Public Records Act requests; inadvertent production of privileged documents; waiver: Ardon v. City of Los Angeles (2016) __ Cal.4th __ (Cal. Supreme).
In civil discovery proceedings during the course of litigation between plaintiff Estuardo Ardon and defendant City of Los Angeles, the trial court determined that certain documents the City possessed were privileged under the attorney-client privilege or the privilege for attorney work product, and the City withheld them from plaintiff. Years later, plaintiff filed a request under the California Public Records Act (Gov. Code, § 6250 et seq.) seeking to obtain documents relating to the subject matter of the litigation. In response, the City’s administrative office inadvertently provided the plaintiff with some of the privileged documents. The Court granted review to decide whether the release of privileged documents under these circumstances waives the privilege, thus allowing plaintiff to retain and use the documents and to disseminate them to others. Section 6254.5 of the Government Code, which is part of the Public Records Act, generally provides that “disclosure” of a public record waives any privilege.
But interpreting section 6254.5 in light of the Public Records Act as a whole, the Court concluded that its waiver provision applies to an intentional, but not an inadvertent, disclosure. Accordingly, a governmental entity’s inadvertent release of privileged documents under the Public Records Act does not waive the privilege.
The court explained that contracts formed on the internet tend to come in two flavors: “clickwrap” or click-through agreements, which require the user to click on an “I agree” box after being presented with a list of terms and conditions of use; and “browsewrap” agreements, in which the site’s terms and conditions of use are generally posted on the site via a hyperlink at the bottom of the screen. Because the user can continue to use a site that uses a browsewrap agreement without visiting the page hosting the terms and conditions, the validity of the browsewrap agreement generally turns on whether the user has actual or constructive knowledge of the site’s terms and conditions. More specifically, the validity of a browsewrap agreement typically turns on whether the site put a reasonably prudent user on inquiry notice of the terms of the contract.
Specific enforcement of settlement agreements under Code Civ. Proc., § 664.4; conditions precedent; Medicare liens: Karpinski v. Smitty’s Bar, Inc. (2016) 246 Cal.App.4th 456 (1st Dist., Div. 2.)
Karpinski sued Smitty’s Bar for negligently allowing two intoxicated patrons to stay in the bar and assault him. During a mediation, Karpinski and Smitty’s agreed to settle his claim for $40,000. Karpinski later signed a formal written settlement agreement, which provided that Karpinksi would satisfy any outstanding liens. Smitty’s refused to pay until Karpinski actually satisfied the liens. He filed a motion to enforce the agreement under section 664.4, which the trial court granted. Affirmed.

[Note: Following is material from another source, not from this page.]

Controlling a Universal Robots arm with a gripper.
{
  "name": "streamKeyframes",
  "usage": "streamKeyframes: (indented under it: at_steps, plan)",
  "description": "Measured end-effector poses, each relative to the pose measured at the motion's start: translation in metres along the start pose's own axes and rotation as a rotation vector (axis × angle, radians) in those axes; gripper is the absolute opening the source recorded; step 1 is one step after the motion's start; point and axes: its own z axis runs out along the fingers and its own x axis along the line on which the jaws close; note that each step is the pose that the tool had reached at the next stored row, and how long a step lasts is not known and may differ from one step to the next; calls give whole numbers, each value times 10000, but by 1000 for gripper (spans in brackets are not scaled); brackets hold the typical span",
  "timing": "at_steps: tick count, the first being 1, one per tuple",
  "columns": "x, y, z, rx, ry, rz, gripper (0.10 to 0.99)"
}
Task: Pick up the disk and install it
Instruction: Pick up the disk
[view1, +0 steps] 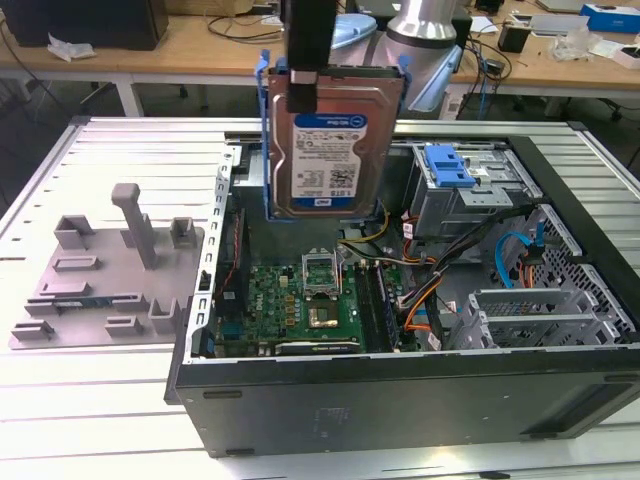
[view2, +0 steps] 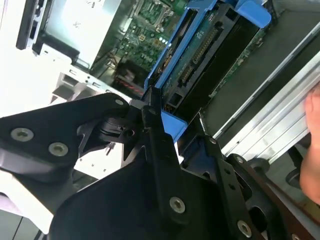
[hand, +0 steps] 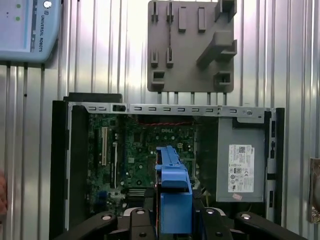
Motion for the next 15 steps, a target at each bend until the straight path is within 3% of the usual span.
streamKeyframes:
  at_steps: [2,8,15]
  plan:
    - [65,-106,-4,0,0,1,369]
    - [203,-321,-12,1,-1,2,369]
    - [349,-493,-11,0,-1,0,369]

Nothing in the settlement agreement demonstrated the existence of a condition precedent to payment of the $40,000 to Karpinski. Rather, the agreement states that Karpinski will satisfy all liens and indemnify Smitty’s, its attorneys, and its insurer with respect to any claim arising under a lien or other obligation. There is no provision that either expressly states or implies that Karpinski must satisfy the liens before receipt of the settlement proceeds. The Court held that “public policy does not preclude a court from enforcing a settlement that does not include Medicare as a co-payee on a settlement check where the plaintiff signed a release acknowledging his responsibility to pay any Medicare claim and/or agreeing to indemnify the released parties.” If Smitty’s and its insurer were so concerned about their potential liability to Medicare, they could have negotiated for inclusion of terms in the settlement agreement requiring either Karpinski’s payment of these obligations as a precondition to receipt of the settlement proceeds or inclusion of Medicare as a payee on the settlement check. Smitty’s and its insurer did neither of these things, and must therefore comply with the terms of the agreement as written.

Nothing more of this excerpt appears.